On Sample Sizes
Recently, there was a study ‘proving’ that men are better at parking than women. It was done in Germany. People were ‘randomly’ selected.
This is largely irrelevant; the selection bias is enormous:
- A study like this recruits people. Only people that feel they have the time will show up. Busy mothers are out, for one thing.
- This data will only apply to people in Germany.
- This data will only apply to the people in Germany close enough to the test site to agree to it.
Germany has a population of 82 million people. A quick Google search reveals that the voting population is about 62 million people. Conservatively, let’s assume that the driving population is 31 million people. Using this handy sample size calculator, let’s plug some numbers in.
Test 1:
Margin of Error: 5%
Confidence level: 90% (this is actually pretty sloppy; makes the sample size smaller)
Response Distribution: 10% (this assumes that we know a lot about the expected values and that we expect them to fall very close to one another)

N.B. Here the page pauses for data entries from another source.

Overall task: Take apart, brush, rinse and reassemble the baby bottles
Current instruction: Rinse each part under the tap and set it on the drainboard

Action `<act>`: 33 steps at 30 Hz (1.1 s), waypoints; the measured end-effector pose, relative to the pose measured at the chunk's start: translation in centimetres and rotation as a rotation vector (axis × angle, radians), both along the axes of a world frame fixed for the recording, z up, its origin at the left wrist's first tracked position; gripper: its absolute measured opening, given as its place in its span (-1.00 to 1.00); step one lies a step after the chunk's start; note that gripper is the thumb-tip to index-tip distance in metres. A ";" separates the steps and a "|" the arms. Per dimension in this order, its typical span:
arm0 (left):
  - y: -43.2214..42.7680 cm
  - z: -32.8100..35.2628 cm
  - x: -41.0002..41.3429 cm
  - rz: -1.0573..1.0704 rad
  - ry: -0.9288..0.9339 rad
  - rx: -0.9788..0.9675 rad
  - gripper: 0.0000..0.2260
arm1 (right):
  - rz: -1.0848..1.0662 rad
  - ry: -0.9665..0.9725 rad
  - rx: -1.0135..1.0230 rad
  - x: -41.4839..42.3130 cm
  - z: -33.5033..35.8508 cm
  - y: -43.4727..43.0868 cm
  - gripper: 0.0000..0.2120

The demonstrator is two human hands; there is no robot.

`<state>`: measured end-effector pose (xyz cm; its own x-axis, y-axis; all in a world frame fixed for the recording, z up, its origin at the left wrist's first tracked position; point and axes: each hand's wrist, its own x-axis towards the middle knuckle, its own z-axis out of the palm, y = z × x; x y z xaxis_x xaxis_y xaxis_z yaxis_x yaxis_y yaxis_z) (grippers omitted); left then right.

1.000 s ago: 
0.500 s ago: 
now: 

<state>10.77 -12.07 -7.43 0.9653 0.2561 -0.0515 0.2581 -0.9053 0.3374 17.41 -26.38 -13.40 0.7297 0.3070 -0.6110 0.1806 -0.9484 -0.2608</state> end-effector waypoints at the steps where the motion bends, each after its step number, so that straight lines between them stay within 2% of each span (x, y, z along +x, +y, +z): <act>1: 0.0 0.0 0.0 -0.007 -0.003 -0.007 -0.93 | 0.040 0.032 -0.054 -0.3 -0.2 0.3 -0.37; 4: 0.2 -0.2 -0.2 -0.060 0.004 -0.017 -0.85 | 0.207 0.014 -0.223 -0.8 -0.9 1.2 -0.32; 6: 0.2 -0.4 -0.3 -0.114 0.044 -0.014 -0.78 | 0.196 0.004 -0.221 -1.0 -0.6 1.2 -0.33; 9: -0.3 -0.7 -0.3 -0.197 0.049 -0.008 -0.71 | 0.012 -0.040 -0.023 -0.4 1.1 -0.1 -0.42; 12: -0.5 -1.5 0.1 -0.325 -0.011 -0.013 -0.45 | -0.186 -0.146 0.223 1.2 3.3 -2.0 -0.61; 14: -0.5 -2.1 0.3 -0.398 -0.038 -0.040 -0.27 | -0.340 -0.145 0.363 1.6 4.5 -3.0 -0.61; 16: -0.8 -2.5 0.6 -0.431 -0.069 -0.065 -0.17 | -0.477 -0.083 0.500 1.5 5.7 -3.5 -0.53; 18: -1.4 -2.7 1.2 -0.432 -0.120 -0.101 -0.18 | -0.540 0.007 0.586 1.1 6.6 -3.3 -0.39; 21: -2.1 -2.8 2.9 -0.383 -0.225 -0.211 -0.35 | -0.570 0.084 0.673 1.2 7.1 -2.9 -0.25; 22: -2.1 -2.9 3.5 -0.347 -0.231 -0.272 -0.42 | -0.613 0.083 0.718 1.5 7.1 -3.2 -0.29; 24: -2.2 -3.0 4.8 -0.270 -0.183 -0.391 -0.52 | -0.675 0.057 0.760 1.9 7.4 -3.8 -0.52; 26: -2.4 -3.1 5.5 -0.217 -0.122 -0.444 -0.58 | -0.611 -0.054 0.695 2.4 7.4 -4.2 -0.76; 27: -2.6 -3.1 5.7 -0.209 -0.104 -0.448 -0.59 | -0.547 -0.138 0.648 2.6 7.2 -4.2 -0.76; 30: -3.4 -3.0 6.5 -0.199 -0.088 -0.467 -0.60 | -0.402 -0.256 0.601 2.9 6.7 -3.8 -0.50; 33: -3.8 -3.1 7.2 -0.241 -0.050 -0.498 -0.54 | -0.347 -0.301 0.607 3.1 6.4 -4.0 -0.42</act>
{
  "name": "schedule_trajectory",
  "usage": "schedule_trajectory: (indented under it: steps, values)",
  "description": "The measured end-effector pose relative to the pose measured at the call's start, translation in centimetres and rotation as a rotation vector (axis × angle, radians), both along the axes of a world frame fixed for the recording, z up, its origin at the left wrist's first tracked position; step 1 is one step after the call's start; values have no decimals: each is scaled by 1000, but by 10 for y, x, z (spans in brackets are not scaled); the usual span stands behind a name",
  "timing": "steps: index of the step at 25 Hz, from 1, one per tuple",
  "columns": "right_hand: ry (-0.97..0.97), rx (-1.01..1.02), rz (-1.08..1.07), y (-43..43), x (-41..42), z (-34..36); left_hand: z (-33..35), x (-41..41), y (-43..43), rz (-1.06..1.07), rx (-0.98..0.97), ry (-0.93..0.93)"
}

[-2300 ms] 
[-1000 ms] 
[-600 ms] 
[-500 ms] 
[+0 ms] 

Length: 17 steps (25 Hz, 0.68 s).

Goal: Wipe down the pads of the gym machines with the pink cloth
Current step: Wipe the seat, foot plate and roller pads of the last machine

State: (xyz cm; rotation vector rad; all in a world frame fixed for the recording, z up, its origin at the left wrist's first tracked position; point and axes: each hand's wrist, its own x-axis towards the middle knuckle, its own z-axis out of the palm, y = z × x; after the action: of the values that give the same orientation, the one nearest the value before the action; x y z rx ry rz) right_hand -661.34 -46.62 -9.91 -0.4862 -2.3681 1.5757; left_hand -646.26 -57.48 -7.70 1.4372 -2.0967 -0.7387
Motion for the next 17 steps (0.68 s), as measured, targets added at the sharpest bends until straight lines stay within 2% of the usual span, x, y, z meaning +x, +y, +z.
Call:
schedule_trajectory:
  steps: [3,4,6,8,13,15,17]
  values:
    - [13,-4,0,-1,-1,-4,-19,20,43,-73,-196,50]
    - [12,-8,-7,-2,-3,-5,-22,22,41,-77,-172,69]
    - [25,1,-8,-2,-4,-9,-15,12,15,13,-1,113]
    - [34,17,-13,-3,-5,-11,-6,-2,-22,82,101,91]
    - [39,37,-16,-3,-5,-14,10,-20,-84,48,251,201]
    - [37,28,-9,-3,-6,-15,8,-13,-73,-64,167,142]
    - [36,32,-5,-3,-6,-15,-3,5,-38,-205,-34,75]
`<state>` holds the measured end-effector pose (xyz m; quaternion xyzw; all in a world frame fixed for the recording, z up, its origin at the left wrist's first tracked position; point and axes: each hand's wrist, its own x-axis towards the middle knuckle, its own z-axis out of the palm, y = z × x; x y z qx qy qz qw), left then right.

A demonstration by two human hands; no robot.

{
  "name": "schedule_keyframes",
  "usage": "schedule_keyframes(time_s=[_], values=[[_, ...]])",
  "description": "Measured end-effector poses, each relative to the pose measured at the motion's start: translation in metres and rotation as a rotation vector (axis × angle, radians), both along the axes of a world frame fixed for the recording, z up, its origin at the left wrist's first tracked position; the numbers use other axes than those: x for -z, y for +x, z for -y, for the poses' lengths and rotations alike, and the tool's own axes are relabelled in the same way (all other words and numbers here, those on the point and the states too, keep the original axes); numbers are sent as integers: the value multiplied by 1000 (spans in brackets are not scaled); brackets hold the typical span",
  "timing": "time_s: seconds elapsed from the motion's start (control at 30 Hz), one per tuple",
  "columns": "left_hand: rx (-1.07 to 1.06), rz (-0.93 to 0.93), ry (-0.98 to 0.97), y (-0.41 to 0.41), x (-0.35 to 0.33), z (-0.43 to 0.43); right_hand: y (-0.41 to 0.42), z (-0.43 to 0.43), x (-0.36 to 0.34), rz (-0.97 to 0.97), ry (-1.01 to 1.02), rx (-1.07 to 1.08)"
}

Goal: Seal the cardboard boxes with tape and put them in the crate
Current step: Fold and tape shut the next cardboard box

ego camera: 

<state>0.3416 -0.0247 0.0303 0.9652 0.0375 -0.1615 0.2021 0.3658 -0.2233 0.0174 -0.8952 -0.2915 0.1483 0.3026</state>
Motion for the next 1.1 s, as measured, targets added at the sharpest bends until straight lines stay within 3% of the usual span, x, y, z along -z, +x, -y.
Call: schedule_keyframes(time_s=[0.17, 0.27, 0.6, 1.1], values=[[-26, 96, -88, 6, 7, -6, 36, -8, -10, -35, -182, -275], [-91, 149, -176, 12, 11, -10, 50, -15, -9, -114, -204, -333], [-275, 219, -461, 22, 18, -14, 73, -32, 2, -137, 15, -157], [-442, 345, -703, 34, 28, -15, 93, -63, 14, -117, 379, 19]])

Calculated Sample Size: 377
Test 2:
Margin of Error: 5%
Confidence Level: 95% (more common — this is the 19 times out of 20 thing you hear during polling numbers)
Response Distribution: 50%
Calculated Sample Size: 385
The sample size used in the study was 65. What do you get with a number like that? Well, if you leave everything the same as Test 1, your margin of error is 6.12%. If you leave everything as in Test 2, your margin of error is 12.16%. In this study, the men were 5% better at placing the car than women. This is within the margin of error. In the population at large, then, this means nothing at all. There wasn’t even a control group (i.e., people that don’t drive attempting to park cars).
If you’re going to do studies, at least set them up properly.